The Court of Appeal on Wednesday held that the Minister of Health did not need to consult the Chief Medical Officer (CMO) before ordering that public sector workers take a COVID-19 vaccine in 2021.
In a 2-1 decision, the court held that then High Court judge Justice Esco Henry (now a justice of appeal) was wrong when she ruled that the health minister did not act on the advice of the CMO.
The Appeal Court overturned the ruling of Justice Henry, who had held that the Ralph Gonsalves government’s vaccine mandate breached natural justice, contravened the Constitution, was unlawful, procedurally improper, and void.

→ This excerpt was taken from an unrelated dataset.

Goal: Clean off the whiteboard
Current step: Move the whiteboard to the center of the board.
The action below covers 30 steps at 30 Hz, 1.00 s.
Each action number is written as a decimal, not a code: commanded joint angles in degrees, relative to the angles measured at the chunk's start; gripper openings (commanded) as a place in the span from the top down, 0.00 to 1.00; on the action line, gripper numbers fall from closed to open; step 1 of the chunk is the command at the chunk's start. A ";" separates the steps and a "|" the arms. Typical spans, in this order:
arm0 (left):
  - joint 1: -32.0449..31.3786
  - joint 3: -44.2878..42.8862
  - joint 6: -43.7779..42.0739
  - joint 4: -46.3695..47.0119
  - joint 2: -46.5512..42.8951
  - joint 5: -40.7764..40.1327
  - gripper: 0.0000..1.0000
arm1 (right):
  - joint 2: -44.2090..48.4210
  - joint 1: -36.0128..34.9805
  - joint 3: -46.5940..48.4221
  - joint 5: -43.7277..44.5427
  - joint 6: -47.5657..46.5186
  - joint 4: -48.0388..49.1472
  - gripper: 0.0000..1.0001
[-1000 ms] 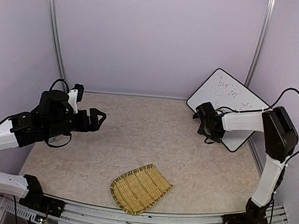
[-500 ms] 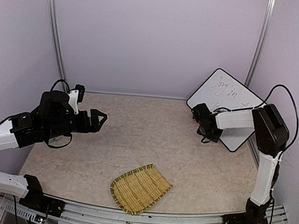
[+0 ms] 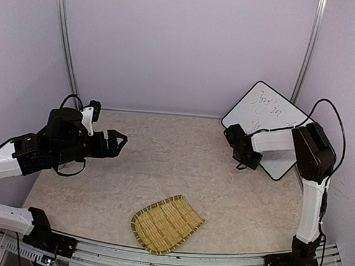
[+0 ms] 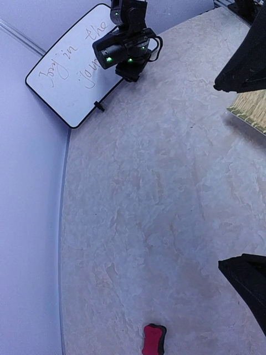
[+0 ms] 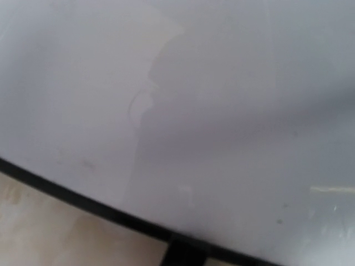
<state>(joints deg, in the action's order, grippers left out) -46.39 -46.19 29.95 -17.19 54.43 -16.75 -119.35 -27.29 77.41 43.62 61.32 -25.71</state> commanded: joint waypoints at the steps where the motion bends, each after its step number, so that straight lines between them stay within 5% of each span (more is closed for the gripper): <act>1: -0.37 0.72 -0.67 0.37 0.08 -0.43 0.01 | -1.88 -0.40 2.41 2.43 3.85 -3.31 0.42; 16: -0.37 2.64 -1.29 0.58 -0.82 -0.71 0.01 | -4.82 -0.40 5.57 4.01 8.49 -6.59 0.58; 30: -0.37 3.57 -1.25 0.94 -0.99 -0.71 0.01 | -5.98 -0.40 7.43 4.07 7.88 -7.42 0.85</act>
<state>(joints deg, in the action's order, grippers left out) -46.39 -43.07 29.52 -17.15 54.26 -16.93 -123.66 -27.35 83.77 46.44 69.25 -32.34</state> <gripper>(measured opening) 0.989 0.171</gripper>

In a 2-1 decision, Justices of Appeal Eddy Ventose and Paul Webster allowed the appeal while Justice of Appeal Gerhard Wallbank dissented, describing the government’s action as “draconian”.

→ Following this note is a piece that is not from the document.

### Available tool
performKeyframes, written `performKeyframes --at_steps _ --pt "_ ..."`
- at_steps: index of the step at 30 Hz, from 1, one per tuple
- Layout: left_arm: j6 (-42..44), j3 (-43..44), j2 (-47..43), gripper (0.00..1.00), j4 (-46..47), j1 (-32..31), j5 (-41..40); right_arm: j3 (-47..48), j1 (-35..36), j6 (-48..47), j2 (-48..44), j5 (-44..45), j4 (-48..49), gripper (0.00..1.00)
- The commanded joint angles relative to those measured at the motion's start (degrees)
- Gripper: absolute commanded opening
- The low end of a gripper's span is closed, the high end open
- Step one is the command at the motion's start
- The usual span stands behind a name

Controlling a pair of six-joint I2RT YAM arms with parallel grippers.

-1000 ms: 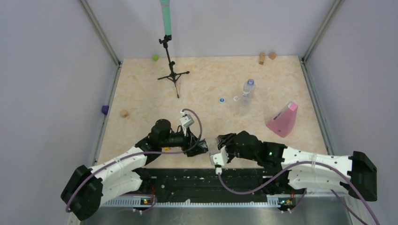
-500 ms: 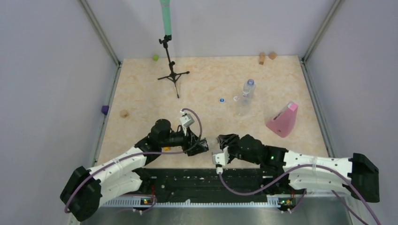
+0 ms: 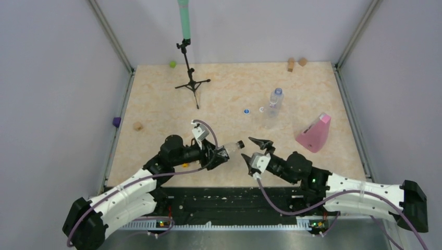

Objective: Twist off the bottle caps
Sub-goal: Pick up the plastic bottle at the center of the board.

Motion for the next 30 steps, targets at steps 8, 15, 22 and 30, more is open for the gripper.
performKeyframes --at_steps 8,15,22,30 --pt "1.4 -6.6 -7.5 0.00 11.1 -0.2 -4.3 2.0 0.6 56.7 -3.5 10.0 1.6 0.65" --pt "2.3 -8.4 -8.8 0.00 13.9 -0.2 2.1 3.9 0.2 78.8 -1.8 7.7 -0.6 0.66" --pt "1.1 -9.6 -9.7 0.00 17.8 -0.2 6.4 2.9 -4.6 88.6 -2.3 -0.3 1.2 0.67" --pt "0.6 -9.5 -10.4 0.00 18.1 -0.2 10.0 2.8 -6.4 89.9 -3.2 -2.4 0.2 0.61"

Hundreds of public sector workers lost their jobs as a result of the mandate, which came into effect in November 2021.
On Oct. 19, 2021, the Minister of Health passed Special Rules & Orders, a law passed by the Cabinet, mandating the vaccination of frontline public service employees, unless exempted by the government on medical or religious grounds.
Rule 8(1) mandates that unvaccinated public officers who did not have an exemption were forbidden from entering the workplace and were to be “treated as being absent from duty without leave”.
Rule 8(2) provides that regulation 31 of the Public Service Regulations would apply to such public officers who were deemed by rule 8(1) to be absent from duty without leave.
Regulation 31 of the Public Service Regulations states that a public officer who is absent from duty without leave for 10 continuous days shall be deemed to have resigned his office, (unless declared otherwise by the Public Service Commission (PSC).
Regulation further provides that the office thereby becomes vacant and the officer ceases to be an officer.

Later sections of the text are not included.